• The problem: Return every line from the one with "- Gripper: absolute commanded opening" through the one with "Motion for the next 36", inclusive, exactly as it appears below.

• Provided data:
Segment Open

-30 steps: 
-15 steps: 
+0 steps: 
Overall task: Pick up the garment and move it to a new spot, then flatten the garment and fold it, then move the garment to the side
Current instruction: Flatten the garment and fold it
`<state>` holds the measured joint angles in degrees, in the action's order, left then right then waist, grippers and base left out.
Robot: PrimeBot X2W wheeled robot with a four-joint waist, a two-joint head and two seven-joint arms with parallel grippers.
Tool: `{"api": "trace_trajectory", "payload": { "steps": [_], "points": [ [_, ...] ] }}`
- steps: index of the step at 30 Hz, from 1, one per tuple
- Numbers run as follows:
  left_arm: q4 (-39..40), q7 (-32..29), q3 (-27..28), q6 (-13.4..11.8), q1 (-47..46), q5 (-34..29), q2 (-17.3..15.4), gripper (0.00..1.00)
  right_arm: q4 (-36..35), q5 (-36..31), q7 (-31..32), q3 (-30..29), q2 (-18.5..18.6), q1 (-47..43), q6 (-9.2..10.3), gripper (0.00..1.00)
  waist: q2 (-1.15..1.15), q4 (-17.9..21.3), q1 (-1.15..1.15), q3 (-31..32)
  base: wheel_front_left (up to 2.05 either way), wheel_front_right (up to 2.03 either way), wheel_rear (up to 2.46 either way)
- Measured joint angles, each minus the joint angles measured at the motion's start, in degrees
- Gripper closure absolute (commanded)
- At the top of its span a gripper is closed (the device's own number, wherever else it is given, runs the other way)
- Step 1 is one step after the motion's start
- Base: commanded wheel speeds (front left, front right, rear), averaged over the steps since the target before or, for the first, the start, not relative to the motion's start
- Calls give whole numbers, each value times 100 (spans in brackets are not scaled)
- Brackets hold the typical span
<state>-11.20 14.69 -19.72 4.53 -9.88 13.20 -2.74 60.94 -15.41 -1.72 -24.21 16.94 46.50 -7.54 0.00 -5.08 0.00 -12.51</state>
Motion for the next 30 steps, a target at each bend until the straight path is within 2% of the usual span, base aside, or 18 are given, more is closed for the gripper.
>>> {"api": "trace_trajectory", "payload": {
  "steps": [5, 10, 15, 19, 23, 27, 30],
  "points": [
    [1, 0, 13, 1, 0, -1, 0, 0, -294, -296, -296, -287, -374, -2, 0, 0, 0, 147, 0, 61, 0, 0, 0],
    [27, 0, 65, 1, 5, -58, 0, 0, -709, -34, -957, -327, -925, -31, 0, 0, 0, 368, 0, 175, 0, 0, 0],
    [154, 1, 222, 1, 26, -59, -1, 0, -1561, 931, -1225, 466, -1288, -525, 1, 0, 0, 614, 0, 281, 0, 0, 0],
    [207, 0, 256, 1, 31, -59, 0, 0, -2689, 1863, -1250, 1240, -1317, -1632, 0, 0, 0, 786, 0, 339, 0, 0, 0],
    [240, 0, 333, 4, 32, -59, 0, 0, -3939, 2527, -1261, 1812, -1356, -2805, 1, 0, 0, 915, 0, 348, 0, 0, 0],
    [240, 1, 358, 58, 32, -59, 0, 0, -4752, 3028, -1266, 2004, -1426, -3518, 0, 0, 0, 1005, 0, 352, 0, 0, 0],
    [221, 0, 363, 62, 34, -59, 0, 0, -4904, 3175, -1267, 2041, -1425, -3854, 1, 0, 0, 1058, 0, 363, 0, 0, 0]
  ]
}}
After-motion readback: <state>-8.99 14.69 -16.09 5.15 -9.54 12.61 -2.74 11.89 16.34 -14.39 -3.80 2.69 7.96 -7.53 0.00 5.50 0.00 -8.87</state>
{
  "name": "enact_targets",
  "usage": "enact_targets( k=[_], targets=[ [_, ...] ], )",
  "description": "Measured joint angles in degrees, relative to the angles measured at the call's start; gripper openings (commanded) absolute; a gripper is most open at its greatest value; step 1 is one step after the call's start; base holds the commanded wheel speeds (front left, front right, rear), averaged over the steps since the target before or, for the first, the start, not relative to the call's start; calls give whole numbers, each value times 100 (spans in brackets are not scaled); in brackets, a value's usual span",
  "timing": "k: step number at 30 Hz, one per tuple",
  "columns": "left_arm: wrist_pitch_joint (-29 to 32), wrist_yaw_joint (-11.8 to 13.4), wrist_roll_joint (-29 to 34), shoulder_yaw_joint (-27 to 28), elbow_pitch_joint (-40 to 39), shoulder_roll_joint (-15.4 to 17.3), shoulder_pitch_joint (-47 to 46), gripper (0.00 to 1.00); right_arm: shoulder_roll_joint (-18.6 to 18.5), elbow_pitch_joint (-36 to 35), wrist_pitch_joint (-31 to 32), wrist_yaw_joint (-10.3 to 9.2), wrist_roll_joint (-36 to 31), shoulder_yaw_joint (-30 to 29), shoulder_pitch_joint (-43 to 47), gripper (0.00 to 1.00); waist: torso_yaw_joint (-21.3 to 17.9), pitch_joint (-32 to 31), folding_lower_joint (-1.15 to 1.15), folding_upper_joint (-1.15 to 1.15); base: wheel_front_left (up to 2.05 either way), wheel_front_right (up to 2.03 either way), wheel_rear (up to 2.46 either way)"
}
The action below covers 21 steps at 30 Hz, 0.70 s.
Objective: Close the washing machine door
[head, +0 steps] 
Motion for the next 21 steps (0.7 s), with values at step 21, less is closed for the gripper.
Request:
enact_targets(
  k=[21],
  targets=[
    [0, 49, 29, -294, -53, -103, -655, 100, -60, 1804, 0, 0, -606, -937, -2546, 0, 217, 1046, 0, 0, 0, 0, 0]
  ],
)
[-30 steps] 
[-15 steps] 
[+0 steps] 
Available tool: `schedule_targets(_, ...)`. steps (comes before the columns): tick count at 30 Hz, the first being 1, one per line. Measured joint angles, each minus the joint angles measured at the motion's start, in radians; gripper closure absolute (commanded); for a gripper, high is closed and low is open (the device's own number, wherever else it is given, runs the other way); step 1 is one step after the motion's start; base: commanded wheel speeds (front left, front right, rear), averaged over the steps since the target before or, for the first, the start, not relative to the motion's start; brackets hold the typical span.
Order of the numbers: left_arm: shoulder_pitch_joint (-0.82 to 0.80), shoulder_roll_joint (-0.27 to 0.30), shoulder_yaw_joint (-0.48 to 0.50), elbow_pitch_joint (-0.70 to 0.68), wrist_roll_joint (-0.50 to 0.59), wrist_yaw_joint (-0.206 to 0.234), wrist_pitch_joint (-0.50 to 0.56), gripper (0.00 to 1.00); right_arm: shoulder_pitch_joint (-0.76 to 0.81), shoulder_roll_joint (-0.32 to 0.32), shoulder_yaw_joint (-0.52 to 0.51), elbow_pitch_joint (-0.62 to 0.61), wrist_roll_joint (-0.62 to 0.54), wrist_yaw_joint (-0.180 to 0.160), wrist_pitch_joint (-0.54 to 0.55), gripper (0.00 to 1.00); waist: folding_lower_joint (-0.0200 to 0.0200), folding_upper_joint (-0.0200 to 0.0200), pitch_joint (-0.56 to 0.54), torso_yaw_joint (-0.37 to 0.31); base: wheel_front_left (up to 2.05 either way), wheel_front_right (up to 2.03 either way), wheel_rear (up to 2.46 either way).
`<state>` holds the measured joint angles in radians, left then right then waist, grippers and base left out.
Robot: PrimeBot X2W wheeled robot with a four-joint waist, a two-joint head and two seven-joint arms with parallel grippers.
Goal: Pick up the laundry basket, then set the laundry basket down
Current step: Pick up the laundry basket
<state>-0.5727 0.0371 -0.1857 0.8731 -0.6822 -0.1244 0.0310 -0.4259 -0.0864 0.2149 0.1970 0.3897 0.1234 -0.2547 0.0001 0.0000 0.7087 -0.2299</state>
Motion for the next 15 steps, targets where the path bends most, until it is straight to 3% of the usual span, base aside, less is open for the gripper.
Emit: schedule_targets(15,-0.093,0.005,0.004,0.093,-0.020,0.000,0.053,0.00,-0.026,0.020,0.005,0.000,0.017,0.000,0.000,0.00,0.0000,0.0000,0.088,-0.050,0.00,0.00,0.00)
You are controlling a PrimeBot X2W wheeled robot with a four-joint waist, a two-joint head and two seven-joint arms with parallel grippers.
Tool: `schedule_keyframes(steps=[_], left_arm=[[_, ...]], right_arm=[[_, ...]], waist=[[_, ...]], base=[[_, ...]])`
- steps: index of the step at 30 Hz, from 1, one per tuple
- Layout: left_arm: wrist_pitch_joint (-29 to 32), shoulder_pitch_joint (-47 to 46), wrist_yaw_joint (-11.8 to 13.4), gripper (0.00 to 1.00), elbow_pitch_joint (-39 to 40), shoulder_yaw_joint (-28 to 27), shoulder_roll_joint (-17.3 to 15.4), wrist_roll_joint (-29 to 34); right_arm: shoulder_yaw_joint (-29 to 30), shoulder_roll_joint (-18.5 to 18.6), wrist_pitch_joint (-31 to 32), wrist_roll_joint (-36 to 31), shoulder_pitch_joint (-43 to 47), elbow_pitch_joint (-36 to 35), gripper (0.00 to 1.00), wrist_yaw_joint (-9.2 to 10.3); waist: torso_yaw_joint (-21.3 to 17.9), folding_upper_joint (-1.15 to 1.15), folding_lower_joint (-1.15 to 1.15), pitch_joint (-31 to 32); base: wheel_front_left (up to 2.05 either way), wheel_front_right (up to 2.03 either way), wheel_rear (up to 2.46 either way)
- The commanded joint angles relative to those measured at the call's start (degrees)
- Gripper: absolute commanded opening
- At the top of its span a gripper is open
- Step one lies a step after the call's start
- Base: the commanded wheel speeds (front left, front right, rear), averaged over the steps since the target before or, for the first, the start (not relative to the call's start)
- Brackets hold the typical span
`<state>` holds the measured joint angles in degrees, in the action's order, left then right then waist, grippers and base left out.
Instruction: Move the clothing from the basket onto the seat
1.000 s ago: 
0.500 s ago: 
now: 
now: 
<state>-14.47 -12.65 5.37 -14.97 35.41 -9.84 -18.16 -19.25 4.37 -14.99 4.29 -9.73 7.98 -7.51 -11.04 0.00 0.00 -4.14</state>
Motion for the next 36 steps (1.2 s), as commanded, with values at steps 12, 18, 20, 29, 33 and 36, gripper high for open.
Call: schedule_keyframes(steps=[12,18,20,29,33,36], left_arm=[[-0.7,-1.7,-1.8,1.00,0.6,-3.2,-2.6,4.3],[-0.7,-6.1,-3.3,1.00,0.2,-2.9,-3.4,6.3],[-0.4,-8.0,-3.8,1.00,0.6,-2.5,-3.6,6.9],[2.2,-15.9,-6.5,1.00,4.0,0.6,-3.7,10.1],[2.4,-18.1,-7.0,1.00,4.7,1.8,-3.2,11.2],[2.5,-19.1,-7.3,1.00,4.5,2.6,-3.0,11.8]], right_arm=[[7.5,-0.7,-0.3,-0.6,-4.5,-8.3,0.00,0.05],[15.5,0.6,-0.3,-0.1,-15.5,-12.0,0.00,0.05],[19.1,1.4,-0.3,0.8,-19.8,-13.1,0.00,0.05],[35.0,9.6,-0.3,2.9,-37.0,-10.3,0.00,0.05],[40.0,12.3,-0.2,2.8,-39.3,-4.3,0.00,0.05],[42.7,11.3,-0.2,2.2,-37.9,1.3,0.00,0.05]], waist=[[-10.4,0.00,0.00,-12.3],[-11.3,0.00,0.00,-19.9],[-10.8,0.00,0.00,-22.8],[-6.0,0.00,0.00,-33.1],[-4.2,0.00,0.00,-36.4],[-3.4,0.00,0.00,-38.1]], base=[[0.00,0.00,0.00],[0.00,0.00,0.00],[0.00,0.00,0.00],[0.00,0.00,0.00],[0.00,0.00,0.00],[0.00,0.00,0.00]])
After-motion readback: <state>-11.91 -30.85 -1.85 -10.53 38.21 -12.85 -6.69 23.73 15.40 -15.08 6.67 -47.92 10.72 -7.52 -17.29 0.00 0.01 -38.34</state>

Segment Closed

• Written solution:
- Gripper: absolute commanded opening
- At the top of its span a gripper is open
- Step one lies a step after the call's start
- Base: the commanded wheel speeds (front left, front right, rear), averaged over the steps since the target before or, for the first, the start (not relative to the call's start)
- Brackets hold the typical span
`<state>` holds the measured joint angles in degrees, in the action's order, left then right then waist, grippers and base left out.
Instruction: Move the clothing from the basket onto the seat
1.000 s ago: 
0.500 s ago: 
now: 
now: 
<state>-14.47 -12.65 5.37 -14.97 35.41 -9.84 -18.16 -19.25 4.37 -14.99 4.29 -9.73 7.98 -7.51 -11.04 0.00 0.00 -4.14</state>
Motion for the next 36 steps (1.2 s), as commanded, with values at steps 12, 18, 20, 29, 33 and 36, gripper high for open.

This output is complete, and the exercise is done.